While I ponder about this year, another issue arises within my psyche. I see the similarities between my father and me. My parents moving to Mt. Lebanon meant they left Camelot. Gone was Camelot. My mother’s health deteriorated, and she finally wound up with lupus. Over the next couple of decades, her condition worsened. Her last several years were times of nearly dying and getting better. That pattern was so engrained in everyone’s mind that being warned by my dad that she would die wasn’t taken seriously.

My father finally called me and said that I needed to come back home. My mother was going to the hospital. I quickly returned to Mt. Lebanon. My mother and I talked for a while, and I left. A couple of days later, I got a call. It was my mother. She was home from the hospital. Less than a week later, she died.

The parallels with my life are haunting. I got divorced over a half dozen years ago. I’m happy and living my life in the manner I wish. Six years ago, I got my second Irish Setter puppy. I got my first Irish Setter as soon as I returned from the University of Edinburgh and got my first job. Ginger was her name. In my twilight years, I got my second Irish Setter. You guessed it; her name is Ginger. Strangely, she is like a wife. We work as a team. I care for her, and she cares for me. It is a fascinating symbolic relationship.

But again, Camelot didn’t last long. She has been to Purdue’s veterinary hospital three times in the last several years. I didn’t think I would return home with her on one occasion. She spent several days in a canine ICU. I am replicating my parents’ lives in Mt. Lebanon. It is identical to what happened to my mother. Ginger gets sick and recovers, which haunts me. That situation is bad enough, but it reminds me of my mother’s suffering. She would get slightly better and then relapse. I get worried about Ginger when she has been doing well for a couple of months. I know that it won’t be long before she is sick again.

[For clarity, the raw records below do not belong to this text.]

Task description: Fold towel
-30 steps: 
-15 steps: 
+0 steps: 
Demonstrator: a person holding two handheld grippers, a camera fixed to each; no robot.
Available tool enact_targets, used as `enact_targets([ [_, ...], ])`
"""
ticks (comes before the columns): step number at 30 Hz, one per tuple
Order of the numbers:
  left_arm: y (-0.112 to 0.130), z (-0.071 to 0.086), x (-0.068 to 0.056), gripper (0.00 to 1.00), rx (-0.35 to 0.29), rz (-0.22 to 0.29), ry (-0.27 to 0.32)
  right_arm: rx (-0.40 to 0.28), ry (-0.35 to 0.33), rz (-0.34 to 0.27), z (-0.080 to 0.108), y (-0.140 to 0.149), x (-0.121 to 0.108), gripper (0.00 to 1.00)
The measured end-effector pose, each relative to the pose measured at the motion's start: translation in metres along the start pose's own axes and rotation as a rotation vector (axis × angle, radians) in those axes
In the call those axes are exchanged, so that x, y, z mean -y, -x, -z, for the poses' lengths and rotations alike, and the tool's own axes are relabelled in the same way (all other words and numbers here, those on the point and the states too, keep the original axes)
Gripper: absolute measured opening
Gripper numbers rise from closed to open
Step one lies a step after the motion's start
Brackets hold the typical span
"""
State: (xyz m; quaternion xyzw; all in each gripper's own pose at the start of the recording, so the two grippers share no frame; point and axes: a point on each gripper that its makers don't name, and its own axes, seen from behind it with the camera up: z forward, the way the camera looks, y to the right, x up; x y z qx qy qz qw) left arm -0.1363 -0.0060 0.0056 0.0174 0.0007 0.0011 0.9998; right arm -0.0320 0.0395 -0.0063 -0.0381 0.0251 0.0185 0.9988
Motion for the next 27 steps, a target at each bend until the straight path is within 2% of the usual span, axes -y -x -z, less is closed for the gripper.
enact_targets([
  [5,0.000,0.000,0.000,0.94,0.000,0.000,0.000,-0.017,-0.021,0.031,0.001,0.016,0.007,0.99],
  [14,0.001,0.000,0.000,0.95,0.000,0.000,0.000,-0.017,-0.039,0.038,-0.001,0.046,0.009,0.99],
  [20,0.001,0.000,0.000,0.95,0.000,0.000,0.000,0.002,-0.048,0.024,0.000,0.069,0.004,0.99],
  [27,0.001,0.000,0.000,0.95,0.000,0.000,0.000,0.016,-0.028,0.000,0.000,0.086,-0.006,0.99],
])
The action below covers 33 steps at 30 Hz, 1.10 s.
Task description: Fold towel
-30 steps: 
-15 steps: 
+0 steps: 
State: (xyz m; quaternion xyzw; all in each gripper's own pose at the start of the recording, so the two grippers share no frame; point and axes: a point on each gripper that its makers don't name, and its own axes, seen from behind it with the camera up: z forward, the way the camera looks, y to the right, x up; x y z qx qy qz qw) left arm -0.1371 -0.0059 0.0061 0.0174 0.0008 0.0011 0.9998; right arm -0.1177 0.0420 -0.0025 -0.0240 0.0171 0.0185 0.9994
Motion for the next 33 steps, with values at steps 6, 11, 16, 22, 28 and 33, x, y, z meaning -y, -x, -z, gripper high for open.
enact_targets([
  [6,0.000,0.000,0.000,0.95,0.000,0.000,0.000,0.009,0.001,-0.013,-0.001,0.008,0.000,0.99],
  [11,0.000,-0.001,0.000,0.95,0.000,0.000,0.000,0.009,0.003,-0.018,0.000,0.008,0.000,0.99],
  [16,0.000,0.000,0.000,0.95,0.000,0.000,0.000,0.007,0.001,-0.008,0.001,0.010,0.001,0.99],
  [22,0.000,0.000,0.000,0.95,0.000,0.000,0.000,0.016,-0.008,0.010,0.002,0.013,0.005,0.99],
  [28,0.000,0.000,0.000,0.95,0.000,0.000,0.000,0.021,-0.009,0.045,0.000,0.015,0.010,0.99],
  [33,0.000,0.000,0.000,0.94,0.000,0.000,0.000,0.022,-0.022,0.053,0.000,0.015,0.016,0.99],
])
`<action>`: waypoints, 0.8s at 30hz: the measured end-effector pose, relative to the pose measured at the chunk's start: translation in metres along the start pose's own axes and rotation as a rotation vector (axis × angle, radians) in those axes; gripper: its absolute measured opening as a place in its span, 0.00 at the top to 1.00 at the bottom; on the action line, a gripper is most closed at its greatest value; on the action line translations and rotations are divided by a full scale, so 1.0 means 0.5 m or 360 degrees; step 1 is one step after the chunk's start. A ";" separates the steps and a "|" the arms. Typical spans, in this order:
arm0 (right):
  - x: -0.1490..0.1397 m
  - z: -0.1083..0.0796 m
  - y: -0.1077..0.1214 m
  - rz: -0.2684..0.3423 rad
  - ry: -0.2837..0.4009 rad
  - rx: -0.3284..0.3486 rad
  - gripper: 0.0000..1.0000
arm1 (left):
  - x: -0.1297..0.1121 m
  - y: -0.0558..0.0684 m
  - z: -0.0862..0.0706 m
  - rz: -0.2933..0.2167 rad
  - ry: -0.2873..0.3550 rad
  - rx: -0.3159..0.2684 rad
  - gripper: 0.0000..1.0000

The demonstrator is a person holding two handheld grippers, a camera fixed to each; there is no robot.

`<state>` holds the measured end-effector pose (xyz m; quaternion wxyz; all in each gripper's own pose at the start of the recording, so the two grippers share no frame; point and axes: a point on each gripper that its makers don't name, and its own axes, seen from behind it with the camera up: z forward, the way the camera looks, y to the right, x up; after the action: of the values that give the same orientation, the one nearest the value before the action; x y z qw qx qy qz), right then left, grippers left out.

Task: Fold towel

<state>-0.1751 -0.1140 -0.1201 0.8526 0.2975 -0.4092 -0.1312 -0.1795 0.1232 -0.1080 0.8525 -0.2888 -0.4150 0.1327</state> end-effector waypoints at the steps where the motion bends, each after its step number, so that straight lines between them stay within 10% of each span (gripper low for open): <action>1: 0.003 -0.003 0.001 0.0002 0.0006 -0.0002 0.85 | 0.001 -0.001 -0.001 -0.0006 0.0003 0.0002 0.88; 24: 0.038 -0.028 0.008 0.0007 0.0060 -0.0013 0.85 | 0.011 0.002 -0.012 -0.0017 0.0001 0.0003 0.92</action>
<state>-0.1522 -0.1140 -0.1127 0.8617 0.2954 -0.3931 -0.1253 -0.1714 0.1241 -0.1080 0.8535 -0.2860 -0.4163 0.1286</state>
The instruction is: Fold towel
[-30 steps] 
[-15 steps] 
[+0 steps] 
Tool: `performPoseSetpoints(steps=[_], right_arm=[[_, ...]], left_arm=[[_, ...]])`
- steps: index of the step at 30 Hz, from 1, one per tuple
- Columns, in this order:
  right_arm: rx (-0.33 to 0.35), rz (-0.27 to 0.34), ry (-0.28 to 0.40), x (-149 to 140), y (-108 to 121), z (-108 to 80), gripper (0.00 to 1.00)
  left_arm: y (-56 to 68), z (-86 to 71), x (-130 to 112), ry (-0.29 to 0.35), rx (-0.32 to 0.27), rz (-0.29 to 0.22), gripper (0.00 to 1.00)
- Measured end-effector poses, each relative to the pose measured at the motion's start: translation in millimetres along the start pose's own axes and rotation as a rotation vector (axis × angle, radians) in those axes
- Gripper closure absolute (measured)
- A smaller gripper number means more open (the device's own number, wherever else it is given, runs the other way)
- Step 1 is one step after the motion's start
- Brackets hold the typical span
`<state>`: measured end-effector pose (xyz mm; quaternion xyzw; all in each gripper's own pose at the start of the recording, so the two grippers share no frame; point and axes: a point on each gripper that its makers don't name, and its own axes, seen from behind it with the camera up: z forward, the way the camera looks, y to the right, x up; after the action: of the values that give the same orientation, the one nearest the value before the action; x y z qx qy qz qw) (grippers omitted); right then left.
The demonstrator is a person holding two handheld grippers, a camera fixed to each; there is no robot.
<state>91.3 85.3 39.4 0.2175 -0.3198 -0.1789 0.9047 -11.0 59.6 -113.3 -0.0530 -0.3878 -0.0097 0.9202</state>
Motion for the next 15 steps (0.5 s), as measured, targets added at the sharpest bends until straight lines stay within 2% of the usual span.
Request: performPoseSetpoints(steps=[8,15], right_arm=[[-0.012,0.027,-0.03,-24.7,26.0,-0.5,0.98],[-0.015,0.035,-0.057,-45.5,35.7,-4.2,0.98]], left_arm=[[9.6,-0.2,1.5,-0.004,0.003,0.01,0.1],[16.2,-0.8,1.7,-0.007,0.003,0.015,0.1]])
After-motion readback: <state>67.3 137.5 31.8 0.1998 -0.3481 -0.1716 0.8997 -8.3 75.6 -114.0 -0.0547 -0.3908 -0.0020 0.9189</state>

However, I finally unloaded my angst regarding Ti Ti and my family in Myanmar to Michelle. Michelle is aware of the transformation within my life due to my family. She could have repeated every data point regarding all three trips.

When I returned from my first trip, I had an appointment with Dr. Marshand, my cardiologist. It was a routine checkup for high blood pressure. My heart was fine, but I asked Dr. Marshand why I felt so wound up, having just returned from Myanmar. Dr. Marchand understood that I wanted to know. I am different from what I was before going to Myanmar. He paused, looked directly into my eyes, and said, “You have seen the light.” While our eyes remained locked on each other, he paused for a moment. Once Dr. Marchand knew I got his message, he told me he would see me in six months. Like Vincent van Gogh, I had seen the light.

Starry Night

Starry Night

In my twilight years, I have a purpose in life. I want to help my family in Myanmar. I need to help Ti Ti get a student visa. Last semester, Ti Ti took an online class from me and aced the class. However, a couple of years ago, almost to the day, she emailed me. As I read it, her letter rattled me. I realized that we were clones of each other.

Ti Ti is signing her up for another online course where I teach. I need to get the name of the textbook the professor will use during the spring semester. Then I will contact the publisher and have them send Ti Ti a PDF file. Shipping a hard copy to her would never reach her due to the military coup. I had my textbook publisher last semester send Ti Ti a PDF file.

I summarized my conversation with Michelle by saying I am doing exactly what my father did for my brothers and me. I am determined to provide Ti Ti with a college education in the States.

Then I added a slight caveat. Anyone who stands in my way will face the same determination my father showed with his drive. I want to warn anyone that gets in my way that I won’t be stopped. Bobby Kennedy said, “Hang a lantern on your problem.” Trust me; I have.